O juiz federal Rodolfo Canicoba Corral ordenou a abertura do processo contra o ex-general Videla, de 75 anos, por considerar que ele fez parte de uma associação ilícita agravada que assassinou cidadãos estrangeiros através da mencionada operação. Canicoba Corral dispôs também um embargo de US$ 1 milhão sobre o patrimônio de Videla, que já cumpre prisão domiciliar em outro processo aberto contra ele por sequestro e mudança de identidade de crianças nascidas durante o cativeiro de suas mães, posteriormente assassinadas durante a ditadura militar entre 1976 e 1983.
A ordem do juiz, em um documento de cerca de 500 páginas, dispõe ainda que Videla compareça perante o tribunal em 17 de agosto para ser interrogado, depois de ter-se negado a prestar declarações ao ser citado sobre o caso em 20 de junho.
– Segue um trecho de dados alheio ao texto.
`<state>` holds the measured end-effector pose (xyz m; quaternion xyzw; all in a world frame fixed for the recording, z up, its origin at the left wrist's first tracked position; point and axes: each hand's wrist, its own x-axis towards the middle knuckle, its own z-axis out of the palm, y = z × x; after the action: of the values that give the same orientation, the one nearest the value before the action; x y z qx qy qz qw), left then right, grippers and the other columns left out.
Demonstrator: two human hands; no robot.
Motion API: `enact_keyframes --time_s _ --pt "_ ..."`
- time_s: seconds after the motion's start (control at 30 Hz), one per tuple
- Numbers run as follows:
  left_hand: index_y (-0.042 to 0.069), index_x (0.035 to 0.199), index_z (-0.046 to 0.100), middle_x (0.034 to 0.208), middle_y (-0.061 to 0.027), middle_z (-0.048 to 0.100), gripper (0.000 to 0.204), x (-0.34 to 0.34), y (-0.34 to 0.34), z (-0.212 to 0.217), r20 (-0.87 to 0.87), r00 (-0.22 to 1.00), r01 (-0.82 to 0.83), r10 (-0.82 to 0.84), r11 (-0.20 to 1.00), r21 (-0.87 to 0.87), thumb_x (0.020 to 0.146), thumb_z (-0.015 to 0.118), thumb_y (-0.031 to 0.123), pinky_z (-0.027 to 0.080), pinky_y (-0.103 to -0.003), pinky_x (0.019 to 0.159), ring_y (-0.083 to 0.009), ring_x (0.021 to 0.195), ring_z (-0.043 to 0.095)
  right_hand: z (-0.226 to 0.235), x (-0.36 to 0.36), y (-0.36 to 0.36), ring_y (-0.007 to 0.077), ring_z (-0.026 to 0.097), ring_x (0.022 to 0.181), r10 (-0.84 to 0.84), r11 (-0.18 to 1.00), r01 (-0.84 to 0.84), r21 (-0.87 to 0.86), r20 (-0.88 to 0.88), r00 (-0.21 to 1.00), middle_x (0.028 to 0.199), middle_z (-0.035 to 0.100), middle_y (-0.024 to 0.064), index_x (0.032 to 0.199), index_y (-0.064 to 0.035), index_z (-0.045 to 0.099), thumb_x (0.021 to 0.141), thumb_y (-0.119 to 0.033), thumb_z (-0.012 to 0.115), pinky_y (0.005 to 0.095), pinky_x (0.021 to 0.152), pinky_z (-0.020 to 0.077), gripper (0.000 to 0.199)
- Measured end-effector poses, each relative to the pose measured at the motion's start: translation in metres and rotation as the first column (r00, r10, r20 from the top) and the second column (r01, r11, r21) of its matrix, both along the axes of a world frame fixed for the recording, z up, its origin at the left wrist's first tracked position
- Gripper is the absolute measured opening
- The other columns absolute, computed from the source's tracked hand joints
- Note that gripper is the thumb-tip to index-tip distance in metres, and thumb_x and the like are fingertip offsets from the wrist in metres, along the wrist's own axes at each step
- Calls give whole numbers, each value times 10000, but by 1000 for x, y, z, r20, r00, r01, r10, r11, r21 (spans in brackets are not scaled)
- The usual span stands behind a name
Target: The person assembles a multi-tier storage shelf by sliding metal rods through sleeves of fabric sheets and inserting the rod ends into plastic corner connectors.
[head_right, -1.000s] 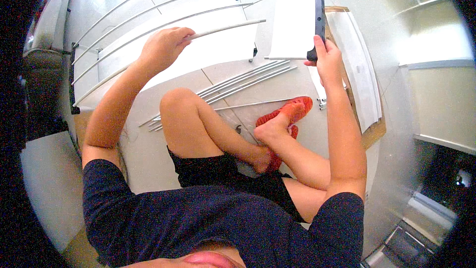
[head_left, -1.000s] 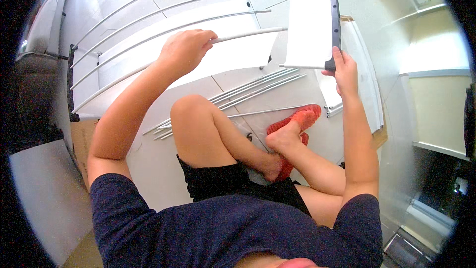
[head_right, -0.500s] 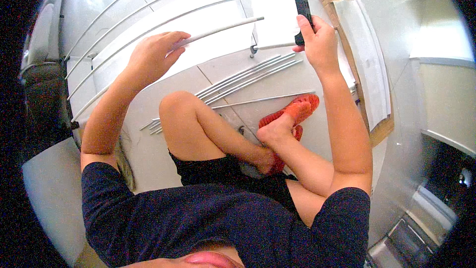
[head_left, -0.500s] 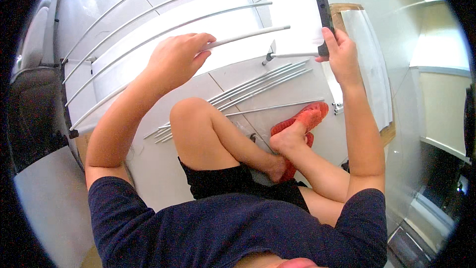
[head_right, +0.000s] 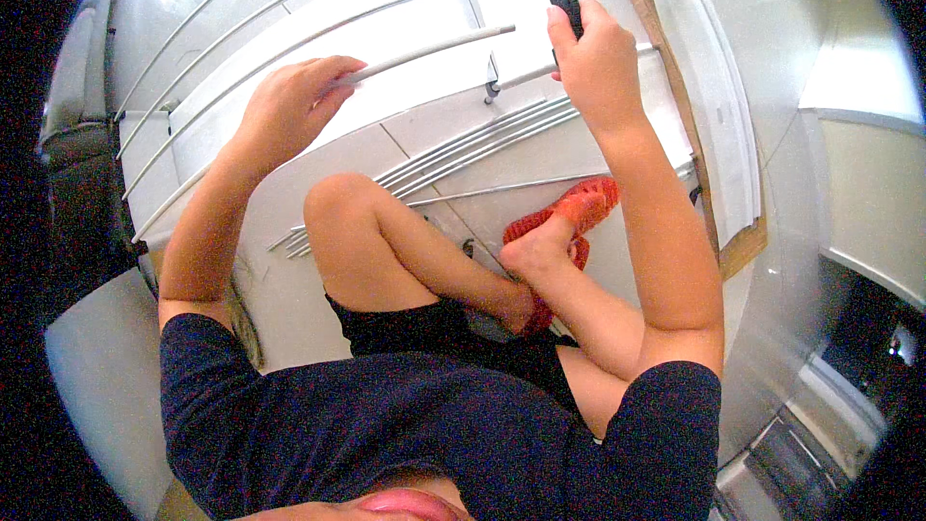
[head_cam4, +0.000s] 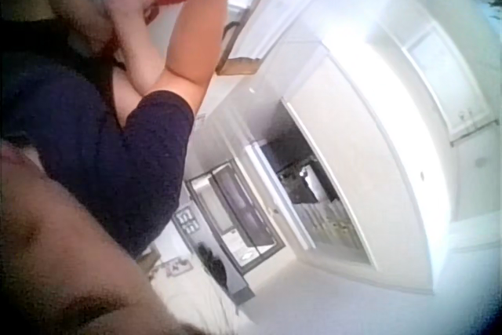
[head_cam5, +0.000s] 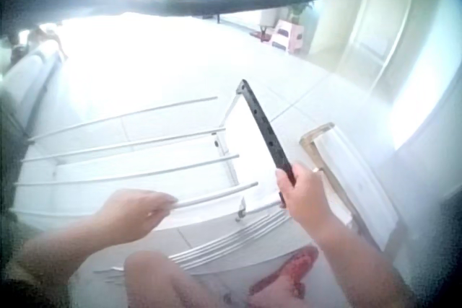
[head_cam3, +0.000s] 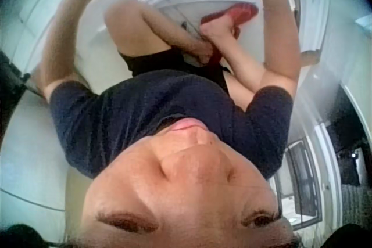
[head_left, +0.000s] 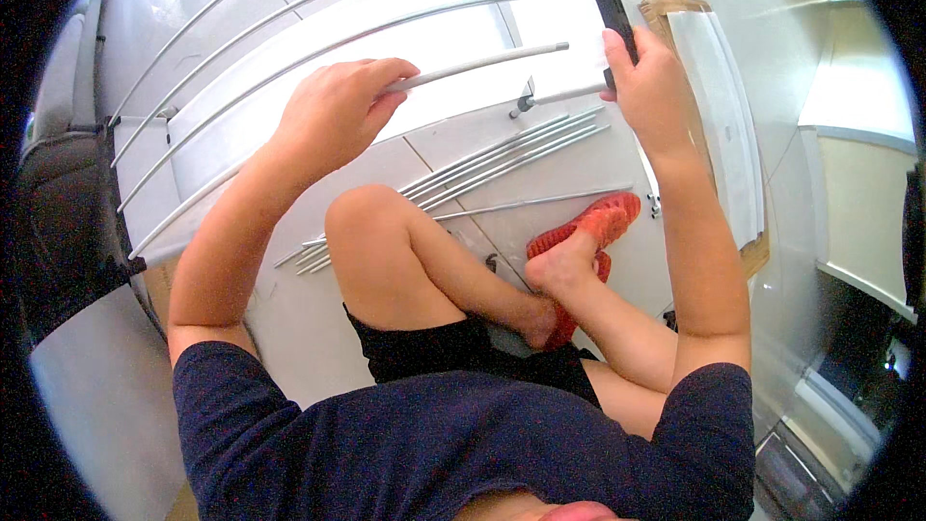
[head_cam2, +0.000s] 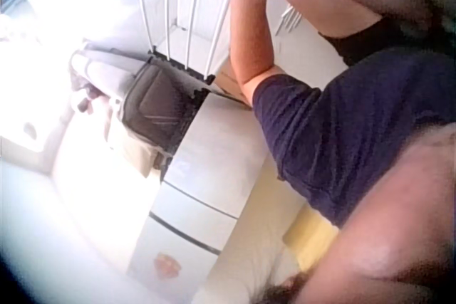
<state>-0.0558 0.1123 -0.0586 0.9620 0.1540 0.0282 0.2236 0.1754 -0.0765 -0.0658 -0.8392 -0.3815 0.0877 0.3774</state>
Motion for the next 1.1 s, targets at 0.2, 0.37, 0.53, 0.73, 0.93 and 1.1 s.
enact_keyframes --time_s 0.2,0.37,0.53,0.73,0.93,1.1 --pt "57 1037 612 855 -155 647 227 3 2 -2 -16 1000 9 -9 1000 0 825 593 135 481 -396 688 -317 757 623 -9 2 22 279 655 557 82 993 -68 -92 165 983 606 602 164 845 40 532 937 -268 485 342 458 512 325" --pt "55 1025 626 890 -153 655 213 5 1 6 -73 997 -35 28 996 -86 856 591 179 489 -386 728 -306 787 633 -12 6 29 298 651 555 77 993 -64 -103 128 989 600 599 178 846 45 526 942 -270 470 357 474 510 335" --pt "64 1053 637 1023 -158 649 259 31 22 8 150 989 6 -14 998 55 898 562 257 470 -396 844 -313 948 614 -6 -1 27 242 644 512 60 995 -56 -80 53 997 604 599 159 850 42 514 961 -291 438 322 452 521 359" --pt "42 1008 652 928 -149 670 279 109 19 -14 240 967 103 -90 994 -43 889 570 280 515 -394 747 -282 818 649 -9 1 28 145 596 500 67 996 -55 66 -205 976 585 513 49 891 25 528 994 -349 338 271 425 527 432" --pt "41 956 669 871 -133 676 243 127 -20 -24 43 979 204 -200 964 -170 844 603 246 502 -389 734 -294 798 645 -12 6 26 129 572 643 85 994 -47 98 -433 897 815 570 60 996 19 553 974 -305 351 283 494 556 382" --pt "44 942 655 882 -140 647 222 120 -24 -17 130 975 195 -181 975 -103 841 591 231 483 -399 749 -305 825 614 -13 4 26 115 558 525 79 984 7 179 -471 879 660 507 43 925 18 522 984 -307 325 256 442 536 384"
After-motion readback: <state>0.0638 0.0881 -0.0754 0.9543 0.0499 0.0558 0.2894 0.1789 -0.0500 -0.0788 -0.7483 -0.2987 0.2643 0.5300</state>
Seus advogados alegaram então que o processo era nulo por terem sido prescritos os atos atribuídos ao ex-presidente.
O documento exige que Videla se submeta ao interrogatório sobre casos particulares de desaparecimento forçado de cidadãos de nacionalidade argentina chilena, uruguaia, boliviana e brasileira, no marco das operações da organização criminosa denominada Operação Condor, diz o juiz em um parágrafo de sua sentença.
Através da Operação Condor, cuja inspiração se atribui ao regime militar chileno instaurado em 1973, foi estabelecido um sistema de colaboração operacional e intercâmbio de informações entre as ditaduras da Argentina, Chile, Brasil, Bolívia, Paraguai e Uruguai, segundo informações de organismos defensores dos direitos humanos.
Em virtude dessa colaboração, cidadãos desses países que eram então adversários dos regimes militares foram assassinados, sequestrados, detidos ou torturados quando se encontravam exilados ou refugiados em nações vizinhas. Frequentemente eles eram executados ao serem devolvidos a seus países sem que houvesse sido instaurado qualquer processo legal de extradição.